Amid growing decriminalisation of cannabis use, a new study warns that daily cannabis use, especially of high potency, is strongly linked to the risk of developing psychosis, a mental disorder characterised by a disconnection from reality.

The findings, published in the journal the Lancet Psychiatry, are consistent with previous studies showing smoking pot with a high concentration of THC — over 10 per cent of the psychoactive substance within cannabis — has more harmful effects on mental health than the use of weaker forms.

“As the legal status of cannabis changes in many countries and states, and as we consider the medicinal properties of some types of cannabis, it is of vital importance that we also consider the potential adverse effects that are associated with daily cannabis use, especially of high potency varieties,” said lead author of the study Marta Di Forti from King’s College London.

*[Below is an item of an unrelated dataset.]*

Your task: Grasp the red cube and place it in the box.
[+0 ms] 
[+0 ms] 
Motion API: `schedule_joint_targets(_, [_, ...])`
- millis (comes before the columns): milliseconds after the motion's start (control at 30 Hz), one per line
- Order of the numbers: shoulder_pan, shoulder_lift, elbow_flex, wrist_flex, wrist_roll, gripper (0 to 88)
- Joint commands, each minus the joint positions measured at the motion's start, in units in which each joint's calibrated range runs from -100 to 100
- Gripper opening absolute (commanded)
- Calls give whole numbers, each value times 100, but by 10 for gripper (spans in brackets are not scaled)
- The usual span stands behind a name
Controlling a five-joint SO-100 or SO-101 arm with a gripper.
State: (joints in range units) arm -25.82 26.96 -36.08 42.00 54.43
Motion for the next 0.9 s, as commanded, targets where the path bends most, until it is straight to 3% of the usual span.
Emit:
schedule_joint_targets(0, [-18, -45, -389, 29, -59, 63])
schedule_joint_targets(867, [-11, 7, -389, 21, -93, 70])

The new study looked at 11 sites across Europe and Brazil. First, the researchers estimated the prevalence of psychosis by identifying individuals with first episode of psychosis, presented to mental health services between 2010 and 2015.

Marijuana, Canada, israel
In this July 12, 2018 file photo, a newly-transplanted cannabis cuttings grow in pots at a medical marijuana cultivation facility in Massachusetts. (VOA)

Second, they compared 901 patients with first episode of psychosis with 1,237 healthy matched controls to understand the risk factors associated with psychosis.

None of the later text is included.